3. Meningkatkan risiko penyakit jantung dan stroke
Dampak asap karhutla tak hanya memicu penyakit saluran pernapasan, tapi juga dapat mencapai sistem kardiovaskular. Tinjauan yang dipublikasikan dalam laman NCBI menunjukkan paparan asap karhutla berkaitan dengan peningkatan berbagai masalah kardiovaskular.
Ini meliputi serangan jantung akut, henti jantung, gagal jantung, kunjungan gawat darurat, rawat inap, hingga kematian akibat penyakit kardiovaskular.
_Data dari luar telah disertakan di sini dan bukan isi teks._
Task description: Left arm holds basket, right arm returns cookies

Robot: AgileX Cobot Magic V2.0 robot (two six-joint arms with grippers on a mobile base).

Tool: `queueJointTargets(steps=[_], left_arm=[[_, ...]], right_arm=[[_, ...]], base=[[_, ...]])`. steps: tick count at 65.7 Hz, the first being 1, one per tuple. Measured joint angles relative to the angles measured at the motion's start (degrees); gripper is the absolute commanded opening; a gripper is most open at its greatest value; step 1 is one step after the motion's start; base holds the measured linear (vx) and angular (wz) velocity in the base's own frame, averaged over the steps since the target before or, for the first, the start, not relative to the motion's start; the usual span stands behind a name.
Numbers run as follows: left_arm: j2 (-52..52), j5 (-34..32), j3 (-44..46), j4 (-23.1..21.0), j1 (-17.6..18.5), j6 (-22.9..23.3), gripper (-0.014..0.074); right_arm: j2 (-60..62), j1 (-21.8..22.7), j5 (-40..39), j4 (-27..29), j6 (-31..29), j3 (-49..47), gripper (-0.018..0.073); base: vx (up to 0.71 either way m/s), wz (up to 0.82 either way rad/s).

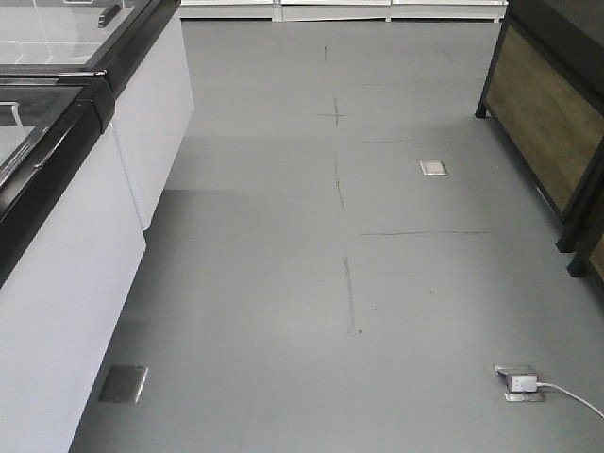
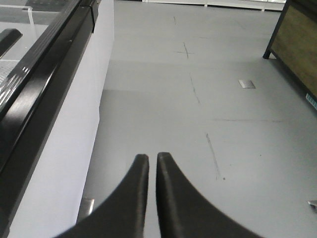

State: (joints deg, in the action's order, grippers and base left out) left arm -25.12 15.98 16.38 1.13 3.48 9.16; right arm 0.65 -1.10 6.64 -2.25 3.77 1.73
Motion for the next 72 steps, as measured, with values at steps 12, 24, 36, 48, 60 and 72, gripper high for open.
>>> queueJointTargets(steps=[12,24,36,48,60,72], left_arm=[[0.00,0.49,2.27,0.00,0.00,0.32,0.0293],[0.00,1.17,3.13,0.00,0.00,0.36,0.0402],[0.00,0.54,3.24,-1.13,0.00,0.42,0.0398],[-0.05,2.43,3.93,-9.60,0.00,0.42,0.0382],[-3.94,8.38,10.91,-15.17,0.00,4.75,0.0363],[-12.60,10.39,18.55,-15.76,0.00,14.66,0.0362]], right_arm=[[0.00,0.00,0.00,0.00,0.00,0.00,-0.0008],[0.00,0.00,0.00,0.00,0.00,0.00,-0.0008],[0.00,0.00,0.00,0.00,0.00,0.00,-0.0008],[0.00,0.00,0.00,0.00,0.00,0.00,-0.0008],[0.00,0.00,0.00,0.00,0.00,0.00,-0.0008],[0.00,0.00,0.00,0.00,0.00,0.00,-0.0008]], base=[[0.00,0.00],[0.00,0.00],[0.00,0.00],[0.00,0.00],[0.00,0.00],[0.00,0.00]])
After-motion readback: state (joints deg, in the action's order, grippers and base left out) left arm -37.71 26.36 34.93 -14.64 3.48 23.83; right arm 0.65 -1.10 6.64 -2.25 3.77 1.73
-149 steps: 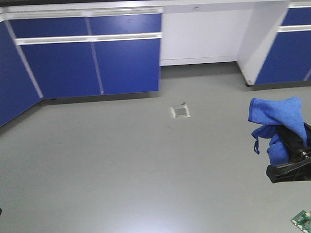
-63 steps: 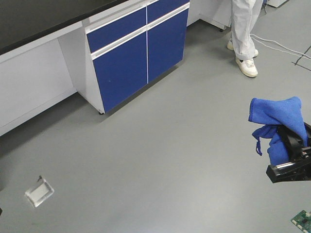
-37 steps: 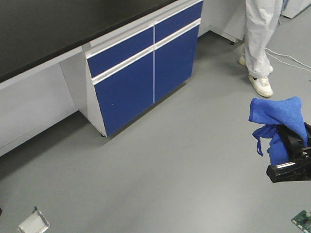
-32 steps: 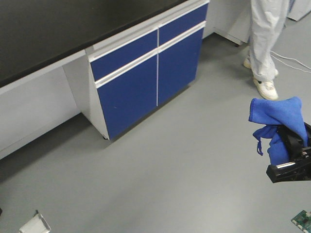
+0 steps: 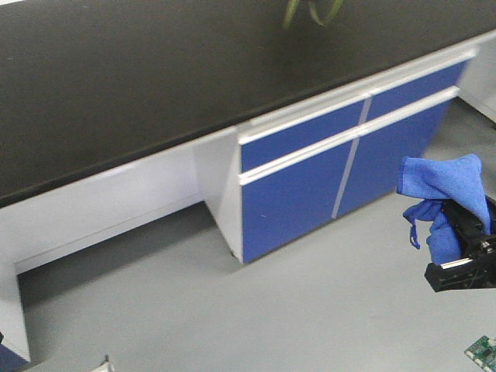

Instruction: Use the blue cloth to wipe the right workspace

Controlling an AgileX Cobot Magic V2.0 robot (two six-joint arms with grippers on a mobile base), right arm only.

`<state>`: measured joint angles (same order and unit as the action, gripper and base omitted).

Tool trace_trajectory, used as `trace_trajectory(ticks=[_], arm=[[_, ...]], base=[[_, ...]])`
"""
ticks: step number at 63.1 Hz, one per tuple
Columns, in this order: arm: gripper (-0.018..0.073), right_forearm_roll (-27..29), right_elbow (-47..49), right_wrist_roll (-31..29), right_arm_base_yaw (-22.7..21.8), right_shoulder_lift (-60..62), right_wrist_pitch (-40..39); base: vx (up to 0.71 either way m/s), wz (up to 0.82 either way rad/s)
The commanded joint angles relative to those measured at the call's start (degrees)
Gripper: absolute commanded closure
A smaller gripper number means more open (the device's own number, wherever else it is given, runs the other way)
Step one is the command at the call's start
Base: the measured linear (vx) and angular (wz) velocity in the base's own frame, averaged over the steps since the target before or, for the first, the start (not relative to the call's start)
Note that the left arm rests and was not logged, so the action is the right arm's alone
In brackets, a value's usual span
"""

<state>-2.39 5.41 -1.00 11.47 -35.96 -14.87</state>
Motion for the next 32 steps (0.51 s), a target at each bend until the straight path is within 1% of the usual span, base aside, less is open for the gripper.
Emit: trace_trajectory(ticks=[1, 19, 32], arm=[[0.0559, -0.4, 1.72, -0.26, 0.04, -0.27, -5.13], [0.0559, -0.4, 1.72, -0.26, 0.04, -0.27, -5.13], [0.0559, -0.4, 1.72, -0.26, 0.04, -0.27, -5.13]], base=[[0.34, 0.61], [0.33, 0.61], [0.31, 0.53]])
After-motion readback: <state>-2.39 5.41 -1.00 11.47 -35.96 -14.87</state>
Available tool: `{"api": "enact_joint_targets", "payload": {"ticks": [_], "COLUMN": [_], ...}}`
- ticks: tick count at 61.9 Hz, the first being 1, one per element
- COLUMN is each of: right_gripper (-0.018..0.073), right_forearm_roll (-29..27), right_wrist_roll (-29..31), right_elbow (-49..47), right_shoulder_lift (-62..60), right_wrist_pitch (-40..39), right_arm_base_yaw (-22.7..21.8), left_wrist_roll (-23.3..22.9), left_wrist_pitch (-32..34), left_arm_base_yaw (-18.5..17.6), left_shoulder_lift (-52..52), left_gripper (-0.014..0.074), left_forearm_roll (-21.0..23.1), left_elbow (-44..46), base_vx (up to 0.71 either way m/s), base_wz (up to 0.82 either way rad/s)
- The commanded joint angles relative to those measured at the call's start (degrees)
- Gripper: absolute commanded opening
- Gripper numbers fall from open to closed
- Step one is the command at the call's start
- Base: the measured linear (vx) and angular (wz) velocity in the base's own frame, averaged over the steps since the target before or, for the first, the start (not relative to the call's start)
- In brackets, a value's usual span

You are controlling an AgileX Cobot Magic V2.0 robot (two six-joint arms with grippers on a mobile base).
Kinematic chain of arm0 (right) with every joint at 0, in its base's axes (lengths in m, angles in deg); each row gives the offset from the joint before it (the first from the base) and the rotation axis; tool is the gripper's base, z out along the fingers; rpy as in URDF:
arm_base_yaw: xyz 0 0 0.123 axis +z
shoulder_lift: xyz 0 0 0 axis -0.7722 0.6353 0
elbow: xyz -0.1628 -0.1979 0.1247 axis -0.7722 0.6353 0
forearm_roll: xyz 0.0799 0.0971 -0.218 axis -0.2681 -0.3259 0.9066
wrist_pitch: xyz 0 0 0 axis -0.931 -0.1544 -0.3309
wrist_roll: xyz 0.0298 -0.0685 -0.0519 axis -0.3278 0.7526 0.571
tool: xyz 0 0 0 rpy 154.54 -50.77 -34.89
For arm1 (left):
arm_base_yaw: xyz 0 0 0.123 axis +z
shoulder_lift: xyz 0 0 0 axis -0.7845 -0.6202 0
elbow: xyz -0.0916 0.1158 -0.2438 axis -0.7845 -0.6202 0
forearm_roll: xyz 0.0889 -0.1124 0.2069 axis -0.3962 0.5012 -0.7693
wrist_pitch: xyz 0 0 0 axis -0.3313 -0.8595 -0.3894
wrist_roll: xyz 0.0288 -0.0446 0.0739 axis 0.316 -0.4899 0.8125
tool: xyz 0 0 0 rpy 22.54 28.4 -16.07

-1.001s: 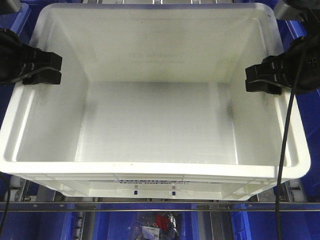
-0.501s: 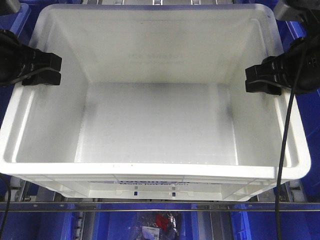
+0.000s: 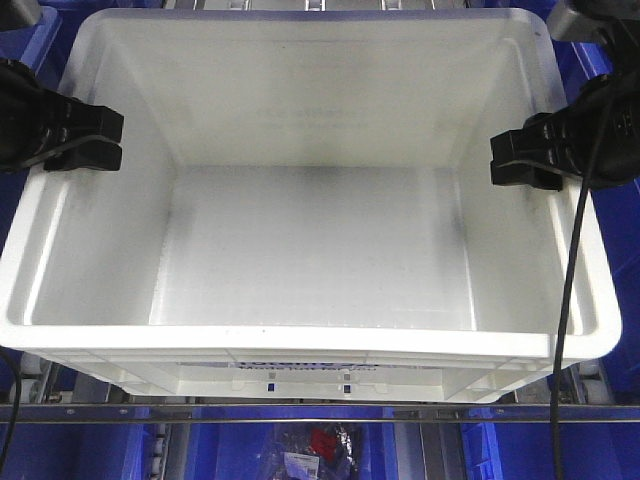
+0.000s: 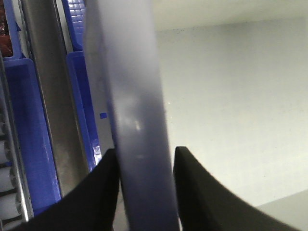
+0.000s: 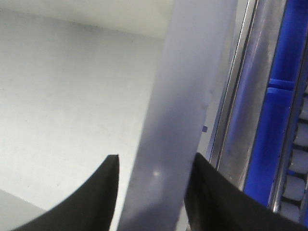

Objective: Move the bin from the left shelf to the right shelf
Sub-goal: 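Lift the gripped tote and pull it off the roller shelf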

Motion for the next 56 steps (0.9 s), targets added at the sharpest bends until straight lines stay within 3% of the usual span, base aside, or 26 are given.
{"api": "enact_joint_targets", "payload": {"ticks": [1, 56], "right_gripper": [-0.0004, -0.0004], "right_forearm_roll": [0.97, 0.97], "right_wrist_roll": [0.78, 0.78], "right_elbow": [-1.96, -1.96], "right_shoulder_lift": [-1.84, -1.84], "right_wrist_pitch": [-4.65, -4.77], "right_arm_base_yaw": [-0.3, -0.3], "left_wrist_roll": [3.04, 3.04], "left_wrist_pitch": [3.49, 3.49], "left_arm_base_yaw": [-0.42, -0.42], "left_shoulder_lift": [3.13, 3.13], "left_gripper": [-0.0004, -0.0004], "left_forearm_roll": [3.19, 3.19], "left_elbow": [2.29, 2.29], "base_vx": [0.0, -0.02], "base_wz": [0.0, -0.02]}}
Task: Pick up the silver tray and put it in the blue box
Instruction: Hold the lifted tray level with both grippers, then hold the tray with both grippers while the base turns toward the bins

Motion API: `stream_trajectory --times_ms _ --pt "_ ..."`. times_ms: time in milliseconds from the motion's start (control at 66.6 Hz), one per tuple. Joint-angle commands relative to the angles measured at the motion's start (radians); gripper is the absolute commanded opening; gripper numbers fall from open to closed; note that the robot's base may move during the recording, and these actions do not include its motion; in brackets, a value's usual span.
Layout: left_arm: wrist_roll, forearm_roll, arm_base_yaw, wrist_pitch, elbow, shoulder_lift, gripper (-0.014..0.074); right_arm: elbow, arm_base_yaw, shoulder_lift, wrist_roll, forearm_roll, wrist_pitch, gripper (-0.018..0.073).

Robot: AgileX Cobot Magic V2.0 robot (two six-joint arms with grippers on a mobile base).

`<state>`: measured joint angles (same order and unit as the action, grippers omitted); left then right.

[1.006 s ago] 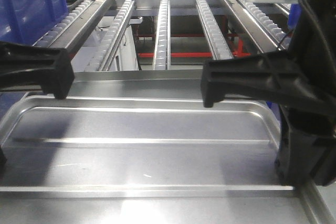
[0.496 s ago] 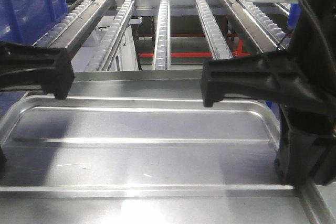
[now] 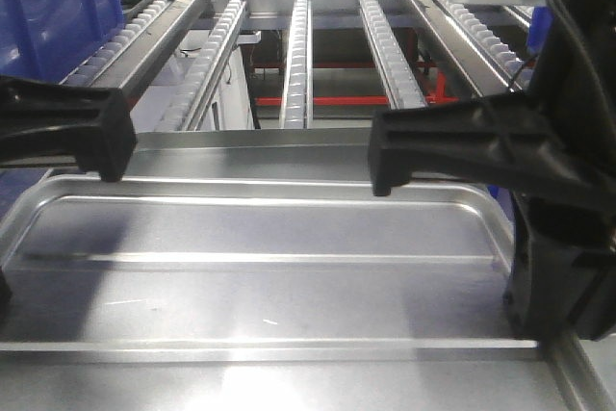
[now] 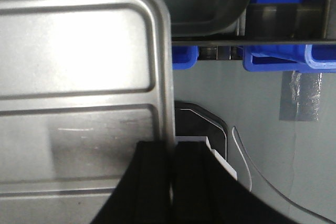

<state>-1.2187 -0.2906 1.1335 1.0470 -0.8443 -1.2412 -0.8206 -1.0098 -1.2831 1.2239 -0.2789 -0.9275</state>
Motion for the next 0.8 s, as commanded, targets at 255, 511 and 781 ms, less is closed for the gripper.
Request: stream_trajectory --times_ms 255,511,781 --pt "-0.010 -0.013 0.008 -0.015 -0.027 0.027 -0.0006 -0.025 -0.001 0.031 0.003 -0.030 0.034 0.0053" --pt "-0.010 -0.013 0.008 -0.015 -0.027 0.027 -0.0006 -0.025 -0.001 0.031 0.003 -0.030 0.034 0.0053" --pt "-0.010 -0.013 0.008 -0.015 -0.027 0.027 -0.0006 -0.025 -0.001 0.031 0.003 -0.030 0.034 0.0053"
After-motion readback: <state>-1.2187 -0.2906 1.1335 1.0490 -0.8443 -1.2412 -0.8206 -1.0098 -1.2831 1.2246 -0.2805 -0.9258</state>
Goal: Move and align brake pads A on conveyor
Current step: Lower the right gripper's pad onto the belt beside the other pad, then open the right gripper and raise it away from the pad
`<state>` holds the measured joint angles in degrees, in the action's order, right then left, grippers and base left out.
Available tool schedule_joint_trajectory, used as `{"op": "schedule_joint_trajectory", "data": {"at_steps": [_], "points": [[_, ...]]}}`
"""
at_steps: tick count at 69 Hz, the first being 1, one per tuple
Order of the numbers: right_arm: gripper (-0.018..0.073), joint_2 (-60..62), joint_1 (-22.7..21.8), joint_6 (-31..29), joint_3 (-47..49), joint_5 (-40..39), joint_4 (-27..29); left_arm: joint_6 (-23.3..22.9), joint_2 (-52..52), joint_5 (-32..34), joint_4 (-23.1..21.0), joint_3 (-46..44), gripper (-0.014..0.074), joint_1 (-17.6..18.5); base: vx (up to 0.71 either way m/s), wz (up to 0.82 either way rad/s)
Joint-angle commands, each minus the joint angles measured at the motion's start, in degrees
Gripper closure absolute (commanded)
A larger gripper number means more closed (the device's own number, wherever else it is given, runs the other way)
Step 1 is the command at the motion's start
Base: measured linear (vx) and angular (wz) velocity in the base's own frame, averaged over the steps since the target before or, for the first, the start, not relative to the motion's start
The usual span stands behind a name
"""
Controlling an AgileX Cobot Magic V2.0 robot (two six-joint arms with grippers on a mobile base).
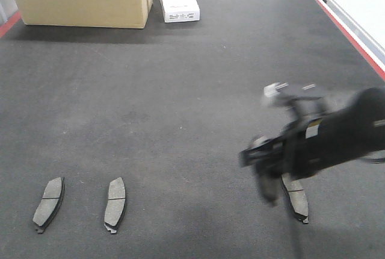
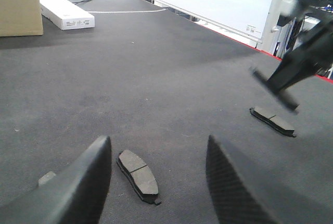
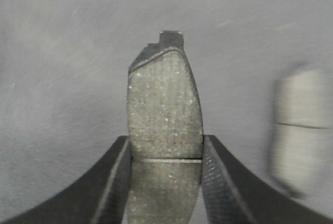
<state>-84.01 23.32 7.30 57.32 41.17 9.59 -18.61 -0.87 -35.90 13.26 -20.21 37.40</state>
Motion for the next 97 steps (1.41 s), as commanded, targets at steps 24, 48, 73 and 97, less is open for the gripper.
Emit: {"op": "schedule_joint_trajectory", "data": {"at_steps": [24,48,73,97], "points": [[0.0439,-15.4,3.6,12.3,8.8,-1.8,-6.8,-0.2,0.0,3.6,0.5,-1.2,0.0202,0.4,0.0,0.0],[0.0144,-22.7,3.6,14.0,13.4,1.7,-6.8,-0.2,0.0,3.5,0.5,-1.2,0.0202,0.4,0.0,0.0],[0.0088,-14.2,3.6,14.3,13.3,0.8,-12.6,-0.2,0.0,3.4,0.5,-1.2,0.0202,0.4,0.0,0.0],[0.0088,7.1,3.6,14.0,3.1,-6.7,-19.7,-0.2,0.0,3.4,0.5,-1.2,0.0202,0.4,0.0,0.0]]}}
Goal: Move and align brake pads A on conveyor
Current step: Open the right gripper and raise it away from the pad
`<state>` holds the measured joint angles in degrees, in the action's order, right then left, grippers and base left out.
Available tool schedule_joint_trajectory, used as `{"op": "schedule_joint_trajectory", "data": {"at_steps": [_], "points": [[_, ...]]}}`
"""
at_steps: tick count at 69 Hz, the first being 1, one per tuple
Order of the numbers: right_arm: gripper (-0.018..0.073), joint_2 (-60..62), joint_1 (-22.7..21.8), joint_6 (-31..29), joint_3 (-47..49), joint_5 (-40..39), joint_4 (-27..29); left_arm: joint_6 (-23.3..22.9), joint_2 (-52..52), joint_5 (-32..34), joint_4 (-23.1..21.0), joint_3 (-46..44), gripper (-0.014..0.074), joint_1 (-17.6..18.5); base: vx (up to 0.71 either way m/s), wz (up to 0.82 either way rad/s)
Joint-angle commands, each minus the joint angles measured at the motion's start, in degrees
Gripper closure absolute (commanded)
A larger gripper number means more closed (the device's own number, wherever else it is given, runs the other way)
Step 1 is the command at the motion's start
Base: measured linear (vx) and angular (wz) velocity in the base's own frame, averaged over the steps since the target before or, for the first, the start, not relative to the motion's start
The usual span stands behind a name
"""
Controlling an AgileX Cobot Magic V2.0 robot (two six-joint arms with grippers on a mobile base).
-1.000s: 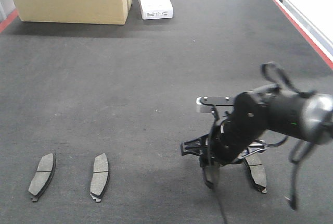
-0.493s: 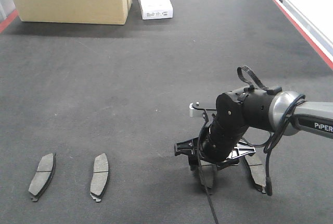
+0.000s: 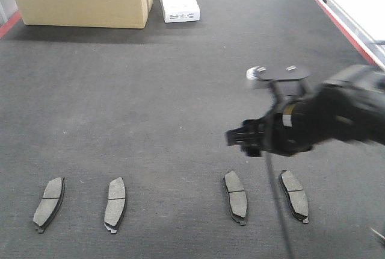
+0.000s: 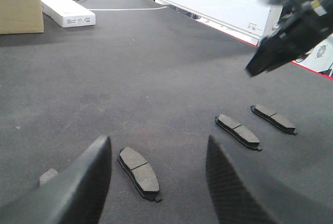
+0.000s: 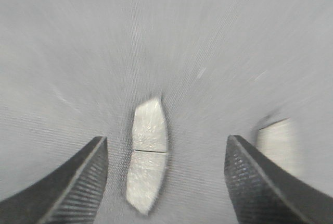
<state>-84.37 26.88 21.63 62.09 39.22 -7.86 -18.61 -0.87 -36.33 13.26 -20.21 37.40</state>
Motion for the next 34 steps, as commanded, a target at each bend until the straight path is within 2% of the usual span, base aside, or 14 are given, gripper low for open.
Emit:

4. Meningkatkan risiko kelahiran prematur
Ilustrasi. Paparan asap karhutla bisa menimbulkan sejumlah kondisi medis. (ANTARA FOTO/WAHDI SEPTIAWAN) |
Paparan PM2.5 dari asap karhutla selama kehamilan juga perlu diwaspadai. Studi UC Irvine yang dipublikasikan dalam Environmental Protection Agency menganalisis lebih dari 627.000 kelahiran di California.
Ditemukan paparan polusi udara akibat karhutla selama kehamilan berkaitan dengan peningkatan risiko kelahiran prematur (preterm birth) dan pecah ketuban dini sebelum persalinan (Preterm Premature Rupture of Membranes/PPROM).
5. Meningkatkan risiko demensia
Dampak paparan asap juga dapat memberikan efek kesehatan jangka panjang. LiveScience menyebut paparan berulang dapat memengaruhi kesehatan otak dan telah dikaitkan dengan peningkatan risiko demensia.
Penelitian yang dipublikasikan di NCBI juga menyebut paparan jangka panjang terhadap PM2.5 sebagai faktor risiko demensia, kendati dampak spesifik PM2.5 yang berasal dari karhutla masih terus diteliti.
Dengan demikian, dampak asap kebakaran hutan terhadap kesehatan tidak hanya memicu gangguan pernapasan.
Paparan asap karhutla juga dapat meningkatkan risiko berbagai masalah kesehatan lain, termasuk penyakit jantung, gangguan kehamilan, hingga demensia.